Collected data:
-- Opening Marker --
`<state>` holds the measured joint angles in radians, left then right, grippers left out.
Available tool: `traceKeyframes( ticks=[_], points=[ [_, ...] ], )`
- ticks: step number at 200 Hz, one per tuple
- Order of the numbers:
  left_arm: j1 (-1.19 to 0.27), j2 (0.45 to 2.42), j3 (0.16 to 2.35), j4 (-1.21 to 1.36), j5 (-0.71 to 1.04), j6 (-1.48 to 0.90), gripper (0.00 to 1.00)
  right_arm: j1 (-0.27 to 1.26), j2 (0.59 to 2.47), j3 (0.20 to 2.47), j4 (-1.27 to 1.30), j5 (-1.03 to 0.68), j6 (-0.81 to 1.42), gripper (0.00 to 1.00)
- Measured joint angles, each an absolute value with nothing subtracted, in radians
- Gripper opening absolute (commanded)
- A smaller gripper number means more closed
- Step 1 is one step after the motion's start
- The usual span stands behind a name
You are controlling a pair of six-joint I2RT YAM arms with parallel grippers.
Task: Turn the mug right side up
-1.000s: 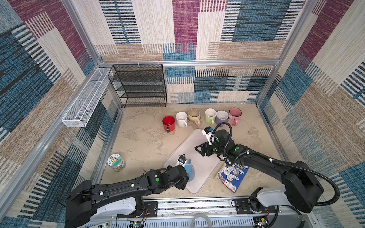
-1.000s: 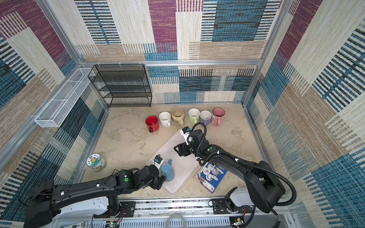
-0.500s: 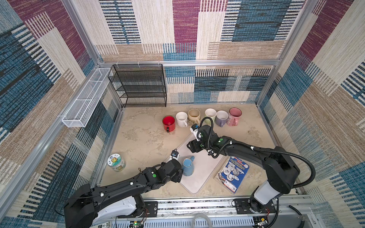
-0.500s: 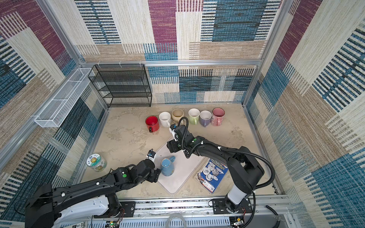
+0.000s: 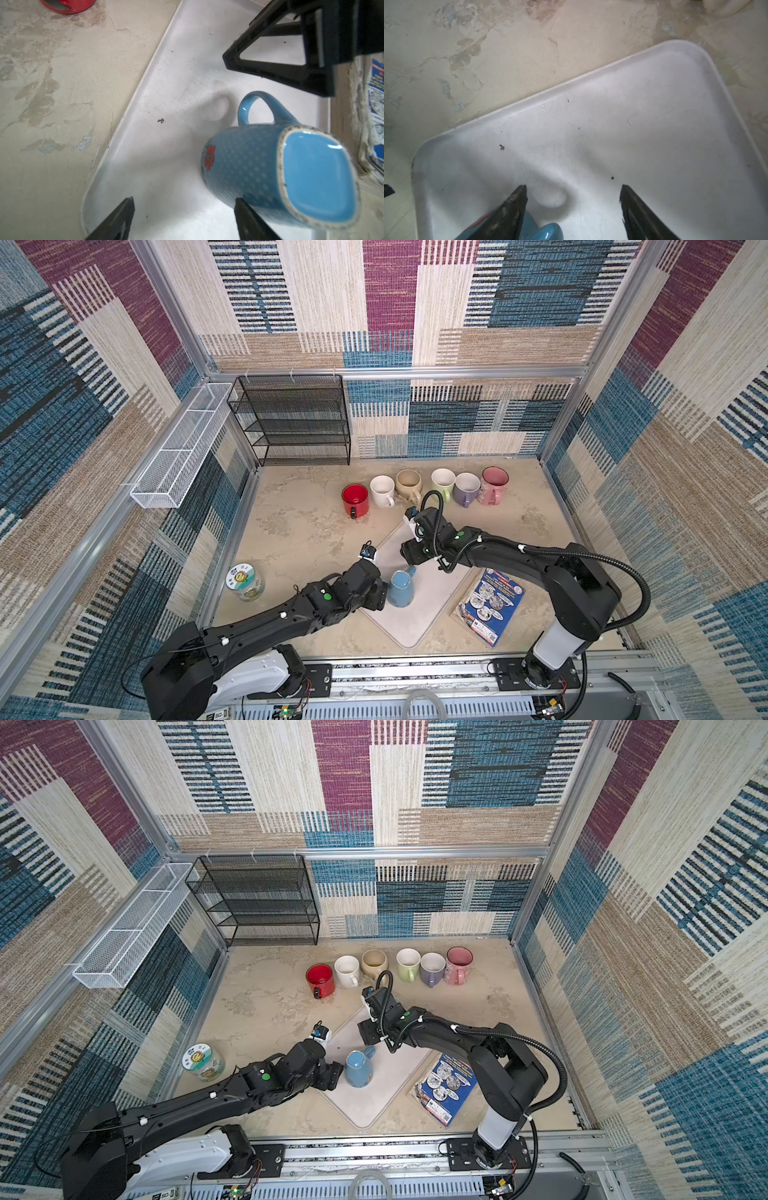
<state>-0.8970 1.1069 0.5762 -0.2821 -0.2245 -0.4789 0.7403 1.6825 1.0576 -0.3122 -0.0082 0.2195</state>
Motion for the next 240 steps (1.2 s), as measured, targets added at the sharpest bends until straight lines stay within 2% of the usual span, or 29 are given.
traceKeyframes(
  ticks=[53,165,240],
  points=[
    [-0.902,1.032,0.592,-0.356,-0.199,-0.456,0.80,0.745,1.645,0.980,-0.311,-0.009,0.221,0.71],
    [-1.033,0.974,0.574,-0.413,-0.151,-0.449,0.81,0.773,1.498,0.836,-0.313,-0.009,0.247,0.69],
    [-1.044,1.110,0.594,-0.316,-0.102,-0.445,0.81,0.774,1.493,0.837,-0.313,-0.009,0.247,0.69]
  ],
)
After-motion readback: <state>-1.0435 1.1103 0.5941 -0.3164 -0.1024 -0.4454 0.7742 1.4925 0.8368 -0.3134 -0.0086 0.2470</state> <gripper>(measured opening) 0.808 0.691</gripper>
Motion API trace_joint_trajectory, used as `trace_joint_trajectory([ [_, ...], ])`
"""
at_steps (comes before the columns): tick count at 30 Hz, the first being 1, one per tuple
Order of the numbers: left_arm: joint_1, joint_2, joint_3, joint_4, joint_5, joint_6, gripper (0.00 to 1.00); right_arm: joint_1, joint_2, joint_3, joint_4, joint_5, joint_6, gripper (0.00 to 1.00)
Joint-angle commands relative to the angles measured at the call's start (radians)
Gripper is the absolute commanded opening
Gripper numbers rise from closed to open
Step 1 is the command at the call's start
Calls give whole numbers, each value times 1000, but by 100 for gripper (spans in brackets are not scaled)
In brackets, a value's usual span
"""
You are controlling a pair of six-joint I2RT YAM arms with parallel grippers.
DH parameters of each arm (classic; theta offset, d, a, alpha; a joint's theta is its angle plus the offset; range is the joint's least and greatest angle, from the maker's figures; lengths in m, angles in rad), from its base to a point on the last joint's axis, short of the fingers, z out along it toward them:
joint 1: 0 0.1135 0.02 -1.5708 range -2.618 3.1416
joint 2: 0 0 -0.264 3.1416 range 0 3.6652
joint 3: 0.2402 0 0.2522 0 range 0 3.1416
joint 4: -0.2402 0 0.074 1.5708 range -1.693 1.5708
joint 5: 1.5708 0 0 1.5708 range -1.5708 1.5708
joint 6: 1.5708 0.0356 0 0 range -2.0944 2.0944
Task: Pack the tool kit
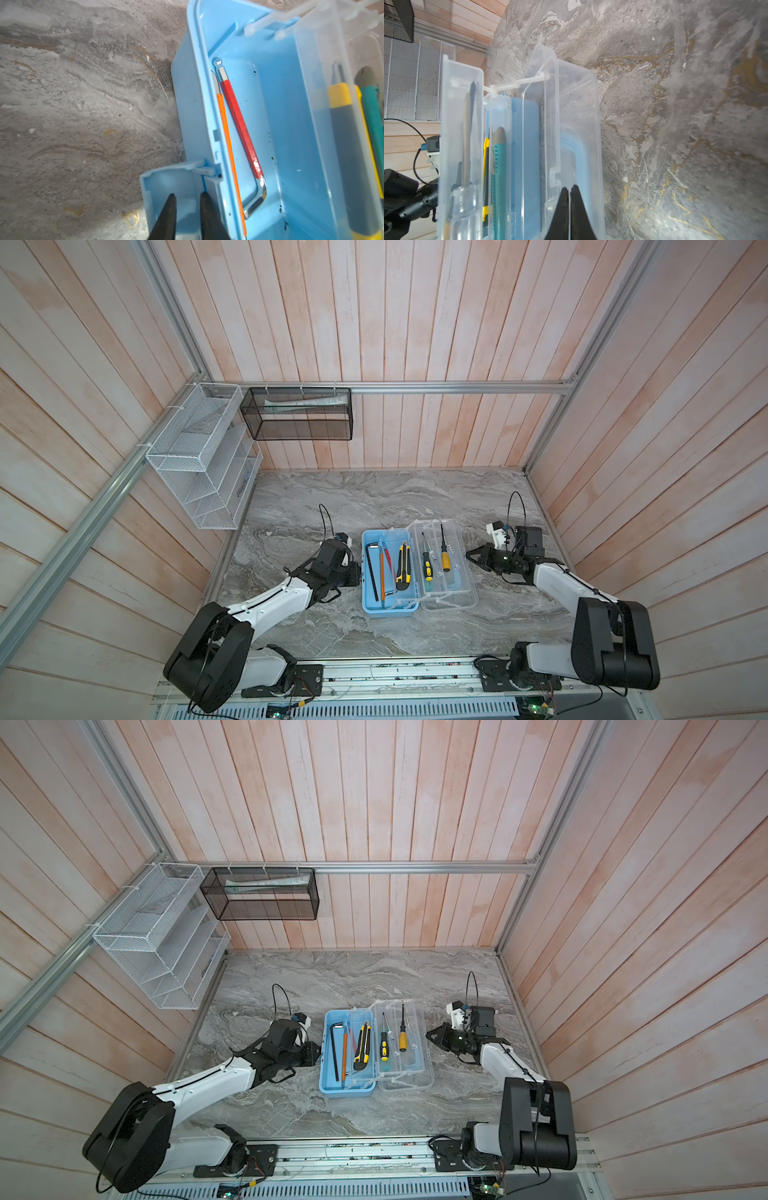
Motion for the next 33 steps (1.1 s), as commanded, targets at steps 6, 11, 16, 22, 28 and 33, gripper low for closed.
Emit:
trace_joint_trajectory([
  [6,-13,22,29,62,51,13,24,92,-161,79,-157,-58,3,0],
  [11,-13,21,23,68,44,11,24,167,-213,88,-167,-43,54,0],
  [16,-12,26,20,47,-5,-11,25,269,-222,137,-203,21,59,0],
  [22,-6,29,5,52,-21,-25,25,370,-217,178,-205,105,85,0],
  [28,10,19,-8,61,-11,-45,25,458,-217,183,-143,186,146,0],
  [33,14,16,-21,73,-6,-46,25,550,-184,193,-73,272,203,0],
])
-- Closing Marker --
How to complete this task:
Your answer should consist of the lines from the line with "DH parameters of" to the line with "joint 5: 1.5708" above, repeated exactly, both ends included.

Output of the exercise:
DH parameters of each arm (classic; theta offset, d, a, alpha; a joint's theta is its angle plus the offset; range is the joint's least and greatest angle, from the maker's figures; lengths in m, angles in rad), from its base to a point on the last joint's axis, short of the fingers, z out along it toward them:
joint 1: 0 0.1135 0.02 -1.5708 range -2.618 3.1416
joint 2: 0 0 -0.264 3.1416 range 0 3.6652
joint 3: 0.2402 0 0.2522 0 range 0 3.1416
joint 4: -0.2402 0 0.074 1.5708 range -1.693 1.5708
joint 5: 1.5708 0 0 1.5708 range -1.5708 1.5708

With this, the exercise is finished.